Winter blues setting in?

DeKALB – Myke Wilson suffers from many of the classic symptoms of Seasonal Affective Disorder.

“Every time this time of year I will become depressed and not feel motivated to get up and start the day,” said Wilson, a sophomore studying film/media studies at Northern Illinois University. “Just recently I started having a hard time getting out of bed and the thoughts of just skipping class enter my mind.”

SAD is a low level of depression that occurs each year at the same time, usually starting in fall or winter and ending in spring or early summer, according to Ben Gordon Center. The mood disorder is often attributed to the lack of light during the colder months of the year.

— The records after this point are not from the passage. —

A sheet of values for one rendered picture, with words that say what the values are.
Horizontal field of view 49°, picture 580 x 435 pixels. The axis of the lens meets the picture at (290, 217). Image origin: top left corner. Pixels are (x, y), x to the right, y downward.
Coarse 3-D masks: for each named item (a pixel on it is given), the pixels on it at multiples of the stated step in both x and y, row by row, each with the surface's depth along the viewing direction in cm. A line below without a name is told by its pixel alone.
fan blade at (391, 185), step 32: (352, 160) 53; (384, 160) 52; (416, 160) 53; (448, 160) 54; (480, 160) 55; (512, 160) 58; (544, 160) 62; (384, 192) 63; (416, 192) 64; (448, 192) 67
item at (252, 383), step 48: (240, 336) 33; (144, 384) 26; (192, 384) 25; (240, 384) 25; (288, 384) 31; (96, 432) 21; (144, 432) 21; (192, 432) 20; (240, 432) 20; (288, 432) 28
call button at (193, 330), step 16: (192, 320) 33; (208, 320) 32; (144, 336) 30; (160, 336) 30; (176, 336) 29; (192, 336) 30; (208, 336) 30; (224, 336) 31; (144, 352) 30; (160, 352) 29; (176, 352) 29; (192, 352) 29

SAD is a diagnosable and treatable disorder.

“It’s very common, unfortunately, especially this time of year,” said Fran Tierney, psychotherapist and manager of special programs at Ben Gordon Center.

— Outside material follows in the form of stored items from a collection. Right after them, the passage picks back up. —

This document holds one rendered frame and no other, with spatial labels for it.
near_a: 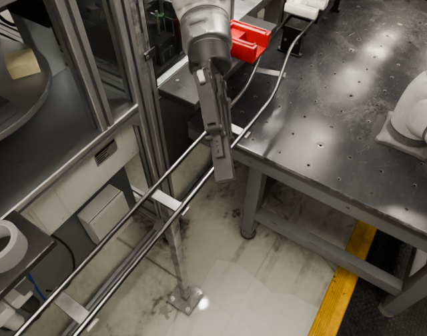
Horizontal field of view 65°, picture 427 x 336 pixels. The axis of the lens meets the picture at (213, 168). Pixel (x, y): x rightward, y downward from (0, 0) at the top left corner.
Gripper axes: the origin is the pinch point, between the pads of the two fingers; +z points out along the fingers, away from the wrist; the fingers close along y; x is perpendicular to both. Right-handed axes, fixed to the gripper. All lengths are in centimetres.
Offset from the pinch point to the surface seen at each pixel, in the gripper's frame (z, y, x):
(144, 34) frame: -43, -17, -22
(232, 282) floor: 27, -108, -35
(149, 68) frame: -39, -26, -25
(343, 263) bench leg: 23, -103, 16
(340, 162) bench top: -11, -69, 21
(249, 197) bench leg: -8, -90, -17
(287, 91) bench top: -47, -80, 8
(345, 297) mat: 39, -121, 13

Tierney said that SAD affects 4 to 6 percent of the population, and it affects women more than men. Symptoms can range from fatigue to serious depression and can vary from day to day and person to person. SAD can sometimes lead to serious depression.

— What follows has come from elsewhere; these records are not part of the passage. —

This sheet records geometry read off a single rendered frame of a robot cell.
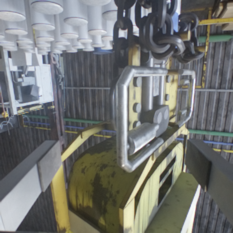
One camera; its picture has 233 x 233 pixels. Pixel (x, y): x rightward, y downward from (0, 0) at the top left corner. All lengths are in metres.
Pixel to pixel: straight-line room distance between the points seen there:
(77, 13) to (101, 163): 1.03
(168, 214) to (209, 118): 5.03
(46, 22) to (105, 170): 1.21
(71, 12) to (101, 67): 4.60
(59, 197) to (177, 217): 0.31
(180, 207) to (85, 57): 5.82
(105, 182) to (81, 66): 5.87
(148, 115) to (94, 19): 1.26
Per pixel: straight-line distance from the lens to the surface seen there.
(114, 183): 0.40
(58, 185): 0.47
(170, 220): 0.51
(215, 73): 5.31
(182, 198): 0.58
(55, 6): 1.06
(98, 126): 0.50
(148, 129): 0.29
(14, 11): 1.25
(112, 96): 0.34
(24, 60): 3.94
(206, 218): 7.25
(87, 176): 0.44
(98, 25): 1.53
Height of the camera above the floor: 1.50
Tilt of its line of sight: 14 degrees up
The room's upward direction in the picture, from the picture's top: 179 degrees clockwise
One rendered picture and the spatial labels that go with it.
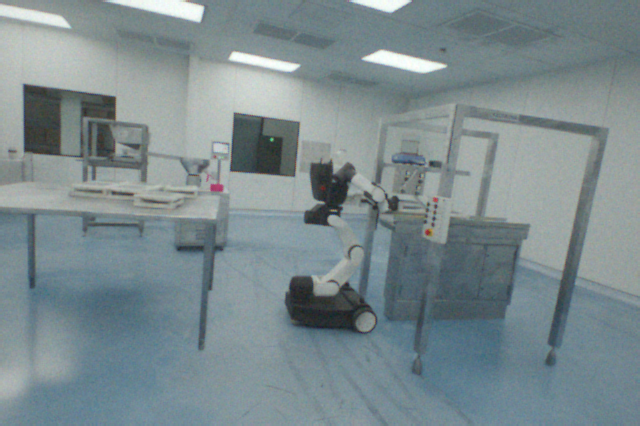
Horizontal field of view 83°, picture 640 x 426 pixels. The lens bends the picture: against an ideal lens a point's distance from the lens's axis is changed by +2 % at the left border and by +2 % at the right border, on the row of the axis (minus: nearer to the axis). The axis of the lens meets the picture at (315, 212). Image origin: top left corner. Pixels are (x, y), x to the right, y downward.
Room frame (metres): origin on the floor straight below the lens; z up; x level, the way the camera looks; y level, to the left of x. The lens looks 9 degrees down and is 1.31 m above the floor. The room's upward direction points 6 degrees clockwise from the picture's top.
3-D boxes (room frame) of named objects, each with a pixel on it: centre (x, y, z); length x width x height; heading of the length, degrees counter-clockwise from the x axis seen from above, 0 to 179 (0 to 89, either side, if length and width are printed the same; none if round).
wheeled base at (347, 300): (2.85, -0.16, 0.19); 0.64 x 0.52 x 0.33; 106
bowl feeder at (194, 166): (4.68, 1.55, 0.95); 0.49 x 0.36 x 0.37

“If symptoms persist or if symptoms get worse and the person is feeling more isolated, more depressed or more anxious, then it is time to seek help,” Tierney said.

Symptoms can often be minimized by getting enough sleep, eating a proper diet and getting regular exercise, Tierney said. Some SAD sufferers find relief with light therapy, in which patients sit in front of bright lights with a specific color spectrum for 30 minutes each morning.

Almost half of SAD sufferers do not find relief from light therapy alone. In more intense cases Ben Gordon Center recommends talk therapy and, in severe cases, medication.

Ben Gordon Center offers free, anonymous online mental health self-assessments on its website at www.bengordoncenter.org. To meet with one of the center’s experts call 815-756-4875.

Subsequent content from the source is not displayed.